Which lines in the data contain the word "picture"? Please copy each of them.

#### [GIVEN INFORMATION]

* * * * *

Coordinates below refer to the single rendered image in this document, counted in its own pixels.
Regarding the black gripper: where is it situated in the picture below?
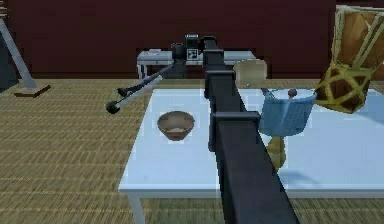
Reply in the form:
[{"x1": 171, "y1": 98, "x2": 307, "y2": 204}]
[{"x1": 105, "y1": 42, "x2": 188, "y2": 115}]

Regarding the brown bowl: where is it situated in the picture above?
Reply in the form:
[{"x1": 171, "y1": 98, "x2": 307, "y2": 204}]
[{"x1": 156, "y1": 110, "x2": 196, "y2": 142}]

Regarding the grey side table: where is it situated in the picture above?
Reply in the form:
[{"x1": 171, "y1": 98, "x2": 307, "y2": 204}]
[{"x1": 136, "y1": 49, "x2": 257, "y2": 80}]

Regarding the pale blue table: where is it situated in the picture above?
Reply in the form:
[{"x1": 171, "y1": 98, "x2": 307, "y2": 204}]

* * * * *

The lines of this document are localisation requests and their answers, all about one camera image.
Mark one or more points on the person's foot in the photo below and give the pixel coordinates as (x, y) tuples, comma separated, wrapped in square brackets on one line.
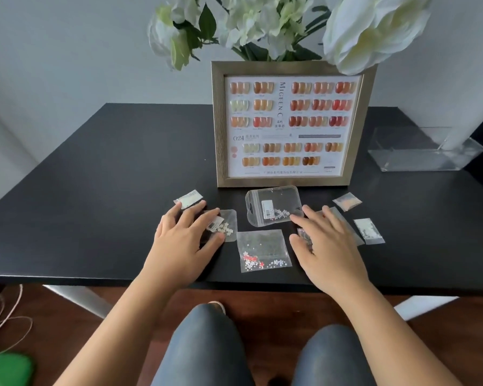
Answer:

* * * * *

#### [SOLUTION TO THIS TASK]
Regarding the black gripper: where is it situated in the picture below?
Regarding the brown bowl: where is it situated in the picture above?
Regarding the grey side table: where is it situated in the picture above?
Regarding the pale blue table: where is it situated in the picture above?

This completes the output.